### THE PROBLEM
Reproduce the listing below exactly. Pictures do not belong in the copy.

### GIVEN DATA

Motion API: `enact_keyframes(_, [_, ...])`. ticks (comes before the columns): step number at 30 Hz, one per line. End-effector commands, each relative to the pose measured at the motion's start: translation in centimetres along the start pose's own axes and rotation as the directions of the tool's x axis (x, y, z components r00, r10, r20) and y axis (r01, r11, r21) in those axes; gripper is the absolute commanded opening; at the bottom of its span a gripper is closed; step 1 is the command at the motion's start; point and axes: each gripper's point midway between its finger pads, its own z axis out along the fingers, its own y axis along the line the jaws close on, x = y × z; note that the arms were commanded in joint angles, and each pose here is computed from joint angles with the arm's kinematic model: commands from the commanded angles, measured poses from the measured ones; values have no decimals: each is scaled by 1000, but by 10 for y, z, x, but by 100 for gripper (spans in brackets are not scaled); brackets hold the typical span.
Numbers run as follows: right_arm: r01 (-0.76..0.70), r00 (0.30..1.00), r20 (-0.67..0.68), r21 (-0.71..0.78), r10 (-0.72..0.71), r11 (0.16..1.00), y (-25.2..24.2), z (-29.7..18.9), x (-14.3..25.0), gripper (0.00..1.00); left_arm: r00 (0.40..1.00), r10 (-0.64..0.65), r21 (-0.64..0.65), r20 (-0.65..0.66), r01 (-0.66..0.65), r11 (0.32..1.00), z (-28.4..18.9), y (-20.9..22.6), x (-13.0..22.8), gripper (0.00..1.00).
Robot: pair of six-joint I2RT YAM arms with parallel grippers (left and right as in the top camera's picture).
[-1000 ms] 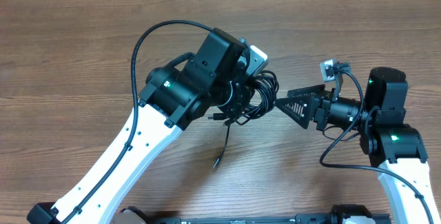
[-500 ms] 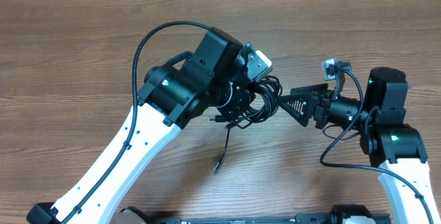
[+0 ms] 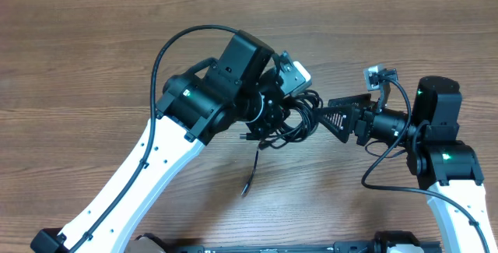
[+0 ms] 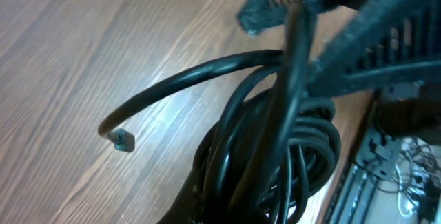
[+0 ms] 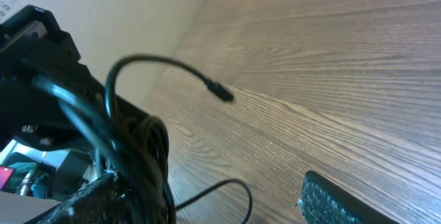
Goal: Untangle cables
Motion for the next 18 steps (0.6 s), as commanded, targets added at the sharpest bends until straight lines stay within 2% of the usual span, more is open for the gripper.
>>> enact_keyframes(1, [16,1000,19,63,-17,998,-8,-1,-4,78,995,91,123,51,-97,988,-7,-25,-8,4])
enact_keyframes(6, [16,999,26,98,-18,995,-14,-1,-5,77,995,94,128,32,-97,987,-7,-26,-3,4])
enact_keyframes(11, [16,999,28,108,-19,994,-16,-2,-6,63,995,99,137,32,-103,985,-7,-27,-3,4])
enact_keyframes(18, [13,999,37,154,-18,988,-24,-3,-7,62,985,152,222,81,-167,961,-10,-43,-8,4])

### WRITTEN ANSWER
Motion API: `enact_keyframes(_, [_, ...])`. ticks (comes before the columns): step number at 30 Hz, one per line. End-effector commands, each relative to the pose measured at the motion's start: translation in centimetres along the start pose's own axes and rotation as the directions of the tool's x axis (x, y, z components r00, r10, r20) and y axis (r01, r11, r21) in those axes; gripper is the absolute commanded opening; at the bottom of its span a gripper is closed; step 1 is the command at the motion's start; point and axes: each gripper's point midway between its finger pads, its own z axis out along the fingers, its own y axis along the line the jaws close on, x = y × z; note that the arms were commanded in joint angles, and each pose here is computed from joint angles with the arm's kinematic model: commands from the commanded angles, measured poses from the measured ones; values have no decimals: each is scaled by 1000, but by 10 for y, z, x, but by 100 for gripper (spans in brackets are not scaled); brackets hold the typical span.
Numbers run as follows: right_arm: r01 (-0.76..0.70), r00 (0.30..1.00), r20 (-0.67..0.68), r21 (-0.71..0.78), r10 (-0.72..0.71), r11 (0.16..1.00), y (-25.2..24.2), z (-29.7..18.9), x (-14.3..25.0), gripper (0.00..1.00); left_arm: r00 (0.40..1.00), r10 (-0.64..0.65), r21 (-0.64..0.65), r20 (-0.65..0.66), r01 (-0.66..0.65), r11 (0.32..1.00), z (-28.4..18.9), y (-20.9..22.6), x (-13.0..22.8), gripper (0.00..1.00).
Robot: pair of six-joint I2RT YAM arms with parallel grippers (left and right as in the top camera's picture).
[-1000 ms] 
[-500 ms] 
[+0 ms] 
[+0 ms] 
[+0 ms] 
Goal: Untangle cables
Motion for the next 18 steps (0.6 s), as commanded, targets added at the sharpest bends until straight lines stay within 2% of the usual span, more is open for the gripper.
>>> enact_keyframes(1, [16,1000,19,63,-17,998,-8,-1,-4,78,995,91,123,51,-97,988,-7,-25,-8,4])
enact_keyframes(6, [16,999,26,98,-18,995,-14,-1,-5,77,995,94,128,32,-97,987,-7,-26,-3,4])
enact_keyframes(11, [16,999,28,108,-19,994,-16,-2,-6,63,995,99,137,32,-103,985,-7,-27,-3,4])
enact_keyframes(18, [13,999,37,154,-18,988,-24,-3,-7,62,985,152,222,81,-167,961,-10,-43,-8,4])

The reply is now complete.